Il movimento italiano del taekwondo continua a registrare prestazioni d’avanguardia a livello internazionale, consolidando una posizione di assoluto rilievo nelle classifiche globali. Gli ultimi aggiornamenti delle graduatorie internazionali certificano il dominio degli atleti azzurri ai vertici delle rispettive categorie, confermando la solidità della scuola italiana.
A guidare il gruppo è Vito Dell’Aquila, che occupa stabilmente il primo posto nel ranking olimpico e mondiale nella categoria -58 kg. Accanto a lui, ottimi riscontri arrivano dal calabrese Simone Alessio, originario di Sellia Marina, posizionato al secondo posto del ranking olimpico per la categoria +80 kg e in seconda piazza nel ranking mondiale della categoria +87 kg.

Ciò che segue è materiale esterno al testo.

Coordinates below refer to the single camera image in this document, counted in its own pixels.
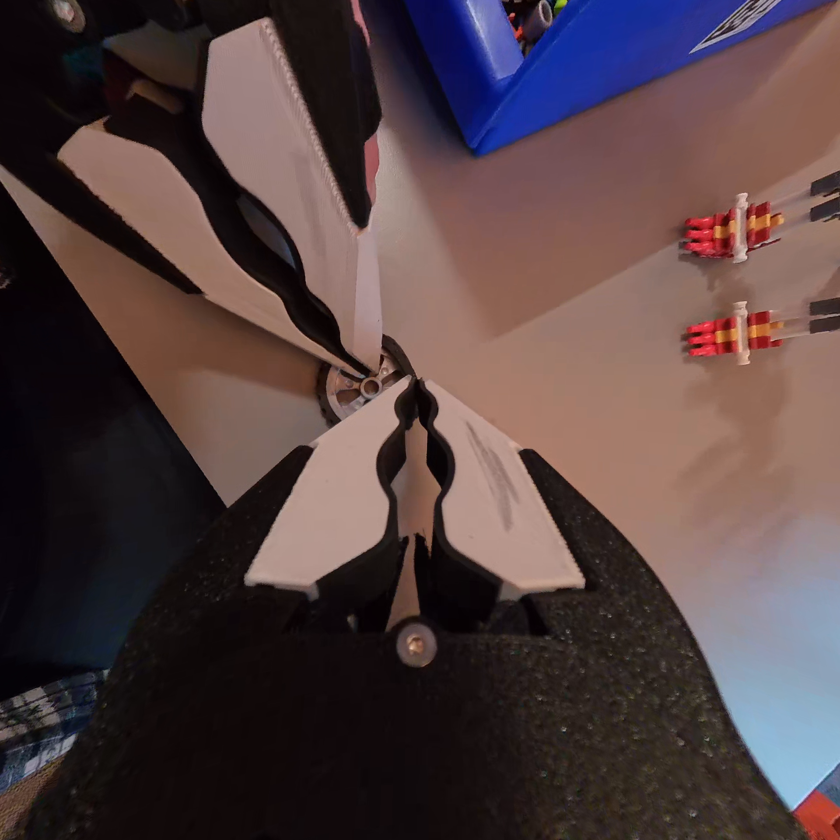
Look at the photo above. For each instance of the colourful construction toy model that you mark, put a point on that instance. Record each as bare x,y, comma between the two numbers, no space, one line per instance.
825,186

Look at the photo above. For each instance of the blue plastic parts bin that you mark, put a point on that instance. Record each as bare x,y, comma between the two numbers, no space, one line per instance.
590,65

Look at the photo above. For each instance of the person's left hand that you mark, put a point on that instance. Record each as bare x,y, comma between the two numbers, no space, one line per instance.
373,164

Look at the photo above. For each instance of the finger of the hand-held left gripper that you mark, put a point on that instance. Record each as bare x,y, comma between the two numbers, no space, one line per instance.
151,203
275,144

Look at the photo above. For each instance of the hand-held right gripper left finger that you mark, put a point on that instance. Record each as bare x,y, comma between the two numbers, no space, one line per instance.
315,518

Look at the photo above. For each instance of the orange plastic bin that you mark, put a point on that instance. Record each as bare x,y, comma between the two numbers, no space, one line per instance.
820,820

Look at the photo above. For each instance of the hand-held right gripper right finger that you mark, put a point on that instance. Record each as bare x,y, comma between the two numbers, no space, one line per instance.
512,525

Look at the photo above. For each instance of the pile of colourful toy pieces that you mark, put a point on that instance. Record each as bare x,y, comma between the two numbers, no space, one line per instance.
525,29

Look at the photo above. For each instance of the grey toy wheel hub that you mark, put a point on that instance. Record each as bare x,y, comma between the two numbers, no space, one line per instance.
348,394

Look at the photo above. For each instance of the black rubber toy tyre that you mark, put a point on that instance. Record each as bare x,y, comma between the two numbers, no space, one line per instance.
326,407

L’andamento complessivo è stato accolto con soddisfazione dai vertici della Federazione Italiana Taekwondo. Il presidente Angelo Cito ha espresso il proprio entusiasmo per il rendimento espresso dai tesserati della nazionale: “Siamo davvero felici per i risultati raggiunti dai nostri ragazzi, che hanno portato il Paese, ancora una volta, ai vertici del taekwondo internazionale”.
I podi al World Grand Prix di Roma e i risultati del settore paralimpico
I piazzamenti nelle classifiche internazionali sono il risultato diretto dei verdetti ottenuti sul tatami durante le recenti competizioni, in particolare in occasione del World Grand Prix disputato a Roma. Davanti ai propri sostenitori, la squadra italiana ha ottenuto piazzamenti di rilievo: Vito Dell’Aquila ha conquistato la medaglia d’oro nella categoria -58 kg, mentre Simone Alessio ha raggiunto il secondo gradino del podio, portando a casa la medaglia d’argento nella categoria +80 kg.
Il fine settimana di gare nella capitale ha visto protagonista anche il comparto paralimpico. Nel Para Taekwondo Grand Prix, Antonino Bossolo ha conquistato la medaglia d’argento, confermando la crescita complessiva di tutto il movimento nazionale in diverse specialità.
L’appello della federazione per una maggiore visibilità mediatica
I traguardi raggiunti a livello globale riaprono il dibattito sulla visibilità mediatica riservata a discipline che, pur non rientrando tra gli sport più popolari in termini di pubblico, garantiscono costantemente titoli di prestigio allo sport italiano.
Il presidente Cito ha voluto sottolineare il valore non solo tecnico, ma anche umano dei propri atleti, rivolgendo un invito agli organi d’informazione affinché venga dato il giusto risalto a queste prestazioni. Il presidente ha infatti dichiarato: “Parliamo di atleti che, nonostante il loro straordinario valore, sono abituati a lavorare nell’ombra. Consentitemi allora di reclamare la celebrazione di queste imprese sportive”.